OMC – Pêche industrielle : Le Sénégal vote contre les subventions

Beaucoup d’espoirs étaient nourris sur le fait que des leçons avaient été tirées quant aux décisions renvoyées lors de la conférence Cm12 de Genève, notamment sur le Traité sur l’interdiction des subventions pour la pêche. Si des pays comme le Sénégal et autres ont déposé leurs lettres de ratification, portant le nombre des pays ayant ratifié à plus de 72, il en reste tout de même une quarantaine pour rendre le traité contraignant pour tous. Et aucun des grands pays détenant une importante flottille de pêche n’a encore ratifié le document. Or, sur ce point par exemple, un pays comme le Sénégal dont l’écosystème côtier est fortement menacé, aimerait bien un accord qui lui permette de protéger encore plus efficacement sa pêche artisanale et son industrie halieutique à peine balbutiante. Le ministre du Commerce, Abdou Karim Fofana, l’a d’ailleurs résumé en indiquant que des pays comme le nôtre «défendent l’idée qu’il faut protéger la pêche artisanale et laisser un espace politique pour réglementer la pêche dans leur zone économique exclusive».
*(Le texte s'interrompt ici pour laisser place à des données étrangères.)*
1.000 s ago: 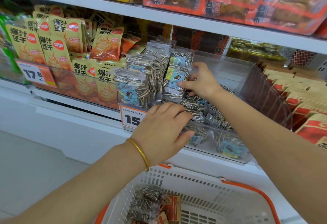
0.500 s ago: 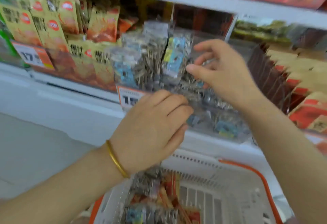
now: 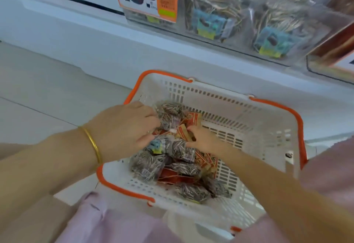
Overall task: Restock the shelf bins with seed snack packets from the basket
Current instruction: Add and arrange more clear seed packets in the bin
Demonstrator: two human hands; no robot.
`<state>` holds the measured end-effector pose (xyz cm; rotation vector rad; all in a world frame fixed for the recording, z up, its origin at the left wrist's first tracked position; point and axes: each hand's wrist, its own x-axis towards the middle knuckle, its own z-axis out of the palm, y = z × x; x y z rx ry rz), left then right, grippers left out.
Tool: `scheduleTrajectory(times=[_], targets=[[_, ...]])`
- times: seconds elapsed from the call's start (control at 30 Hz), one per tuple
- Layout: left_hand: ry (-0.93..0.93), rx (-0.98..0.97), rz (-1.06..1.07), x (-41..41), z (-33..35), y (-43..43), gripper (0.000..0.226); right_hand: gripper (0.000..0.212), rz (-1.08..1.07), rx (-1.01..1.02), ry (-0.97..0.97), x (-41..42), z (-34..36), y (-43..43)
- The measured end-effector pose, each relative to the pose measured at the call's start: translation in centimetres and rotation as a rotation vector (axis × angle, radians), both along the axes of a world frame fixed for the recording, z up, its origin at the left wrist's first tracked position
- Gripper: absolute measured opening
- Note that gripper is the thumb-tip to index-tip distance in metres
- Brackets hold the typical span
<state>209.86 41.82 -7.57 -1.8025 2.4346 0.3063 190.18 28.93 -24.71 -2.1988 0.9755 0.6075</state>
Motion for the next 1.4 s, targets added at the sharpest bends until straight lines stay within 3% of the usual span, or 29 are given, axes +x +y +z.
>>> scheduleTrajectory(times=[0.1,0.13,0.23,0.33,0.4,0.53,0.77,0.9,0.97,1.0,1.07,1.13,1.2,1.27,1.4], targets=[[0.004,0.031,0.032,0.0,0.1,-1.3,0.047,0.089,0.042,-0.043,0.122,0.3,-3.1,2.5],[-0.012,0.023,0.035,0.0,0.2,-1.6,0.047,0.090,0.025,-0.047,0.146,0.1,-3.2,2.6],[-0.054,0.027,0.032,0.4,0.3,-2.5,0.054,0.058,-0.247,0.177,0.129,-2.2,-1.8,-0.8],[-0.148,0.077,0.042,0.4,0.1,-2.9,0.054,0.040,-0.646,0.501,-0.118,-3.7,2.1,-3.3],[-0.217,0.156,0.038,0.2,0.1,-3.3,0.045,0.038,-0.644,0.614,-0.266,-1.9,3.5,-2.6],[-0.234,0.182,0.056,0.2,0.0,-3.6,0.041,0.066,-0.353,0.387,-0.172,4.1,0.4,2.0],[-0.264,0.208,0.122,0.7,0.1,-3.8,0.040,0.063,-0.486,0.287,-0.266,5.1,-1.2,5.1],[-0.232,0.174,0.375,0.4,0.5,-4.2,0.042,0.078,-0.875,0.773,-0.445,0.3,4.2,1.0],[-0.091,0.258,0.540,-0.4,0.6,-4.6,0.050,0.073,-1.001,1.016,-0.608,-1.8,7.4,-0.2],[0.070,0.346,0.645,-0.9,0.6,-4.9,0.054,0.070,-1.028,1.096,-0.678,-2.6,8.6,-0.4],[0.589,0.524,0.912,-2.2,0.8,-5.6,0.046,0.072,-0.995,1.195,-0.788,-3.8,10.8,-0.5],[1.148,0.626,1.084,-3.3,1.7,-6.2,0.016,0.078,-0.925,1.203,-0.824,-4.7,12.0,-0.4],[1.457,0.602,1.102,-4.0,2.5,-6.6,0.013,0.081,-0.895,1.170,-0.850,-5.5,12.7,-0.3],[1.552,0.557,1.055,-4.5,2.8,-6.8,0.015,0.074,-0.860,1.086,-0.886,-6.3,13.4,-0.3],[1.563,0.442,1.002,-5.6,3.3,-7.4,0.024,0.063,-0.739,0.831,-0.854,-7.6,14.6,0.0]])
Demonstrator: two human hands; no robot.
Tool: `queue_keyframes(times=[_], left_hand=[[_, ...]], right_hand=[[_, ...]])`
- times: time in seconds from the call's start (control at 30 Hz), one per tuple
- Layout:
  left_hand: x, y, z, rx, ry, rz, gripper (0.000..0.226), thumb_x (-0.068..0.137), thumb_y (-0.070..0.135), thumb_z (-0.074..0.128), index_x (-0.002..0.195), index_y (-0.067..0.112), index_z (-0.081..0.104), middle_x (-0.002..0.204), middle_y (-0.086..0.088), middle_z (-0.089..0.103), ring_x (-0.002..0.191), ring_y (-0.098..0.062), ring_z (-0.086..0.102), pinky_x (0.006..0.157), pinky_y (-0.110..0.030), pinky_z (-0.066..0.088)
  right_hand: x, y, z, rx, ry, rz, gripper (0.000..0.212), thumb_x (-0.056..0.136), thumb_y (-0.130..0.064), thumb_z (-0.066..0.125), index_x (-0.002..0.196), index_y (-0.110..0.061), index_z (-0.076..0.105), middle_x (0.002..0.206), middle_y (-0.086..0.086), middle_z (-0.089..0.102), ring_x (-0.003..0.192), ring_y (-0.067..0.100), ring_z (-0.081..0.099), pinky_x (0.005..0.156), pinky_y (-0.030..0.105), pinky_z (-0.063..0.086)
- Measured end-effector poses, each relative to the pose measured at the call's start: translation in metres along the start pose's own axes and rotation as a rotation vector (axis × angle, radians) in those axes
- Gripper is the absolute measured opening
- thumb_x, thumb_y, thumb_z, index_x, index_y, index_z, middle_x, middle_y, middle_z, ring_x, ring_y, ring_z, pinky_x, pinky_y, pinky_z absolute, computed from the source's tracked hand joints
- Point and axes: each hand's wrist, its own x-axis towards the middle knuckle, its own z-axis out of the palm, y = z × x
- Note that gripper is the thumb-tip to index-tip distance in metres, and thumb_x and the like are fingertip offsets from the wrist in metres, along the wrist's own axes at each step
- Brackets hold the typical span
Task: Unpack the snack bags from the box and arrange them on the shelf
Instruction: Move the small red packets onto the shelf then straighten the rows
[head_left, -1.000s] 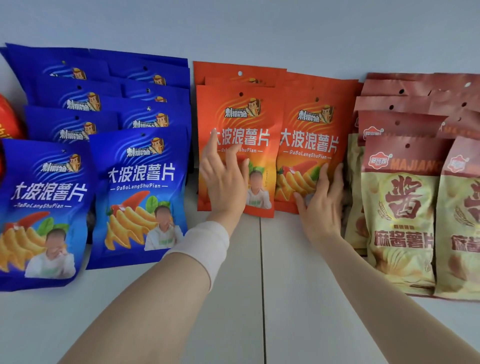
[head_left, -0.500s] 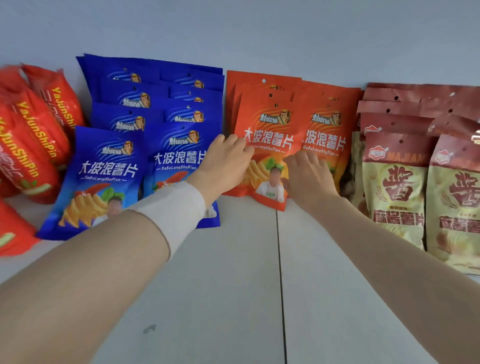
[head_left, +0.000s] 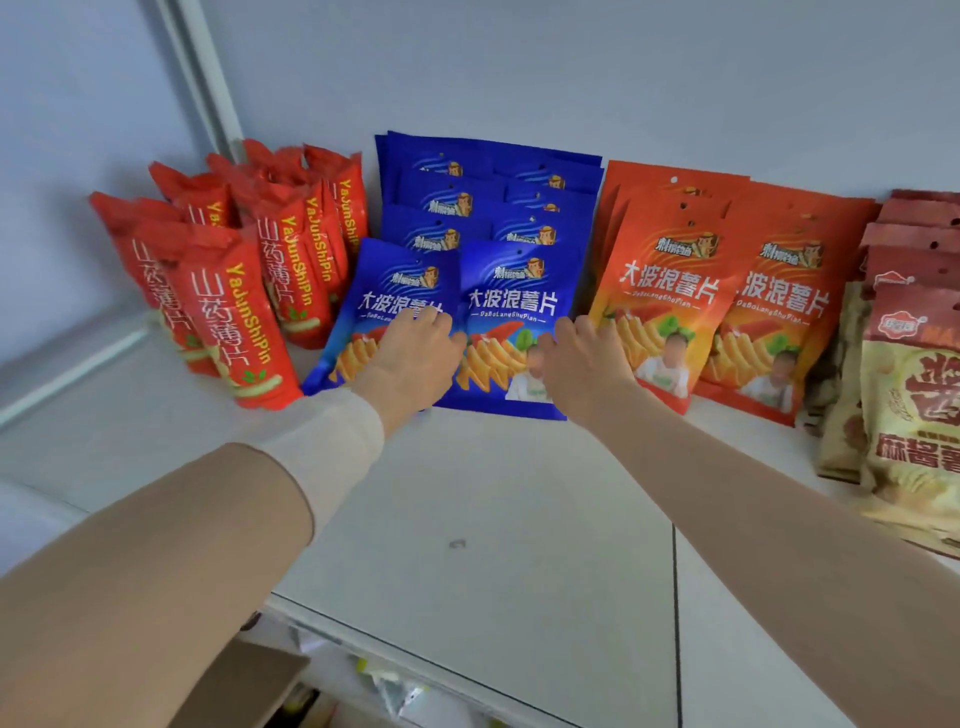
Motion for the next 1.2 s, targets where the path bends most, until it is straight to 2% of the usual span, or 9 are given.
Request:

Le Sénégal voulait sécuriser son approvisionnement en riz
Un autre sujet important pour le Sénégal aura été les restrictions aux exportations agricoles décidées par certains pays gros producteurs, et qui créent des pénuries alimentaires dans d’autres. Abdou Karim Fofana toujours a déclaré : «Nous estimons qu’il y a assez de production alimentaire pour pouvoir nourrir le monde. S’il n’y a pas de restriction sur base de pénurie artificielle, on doit pouvoir règlementer le commerce mondial et faire en sorte que chaque pays puisse détenir les denrées alimentaires nécessaires à son marché intérieur.» Mais connaissant les arcanes des négociations au niveau international, le ministre sénégalais a passé une bonne partie de son séjour à Abu Dhabi en des rencontres bilatérales avec ses homologues des pays connus pour être de grands producteurs de céréales, en particulier le riz. Il a tour à tour discuté avec des ministres du Cambodge, du Pakistan, de la Thaïlande et de l’Inde, entre autres. A la base de ces discussions, garantir au Sénégal un accès privilégié aux stocks de riz dont sa population a besoin.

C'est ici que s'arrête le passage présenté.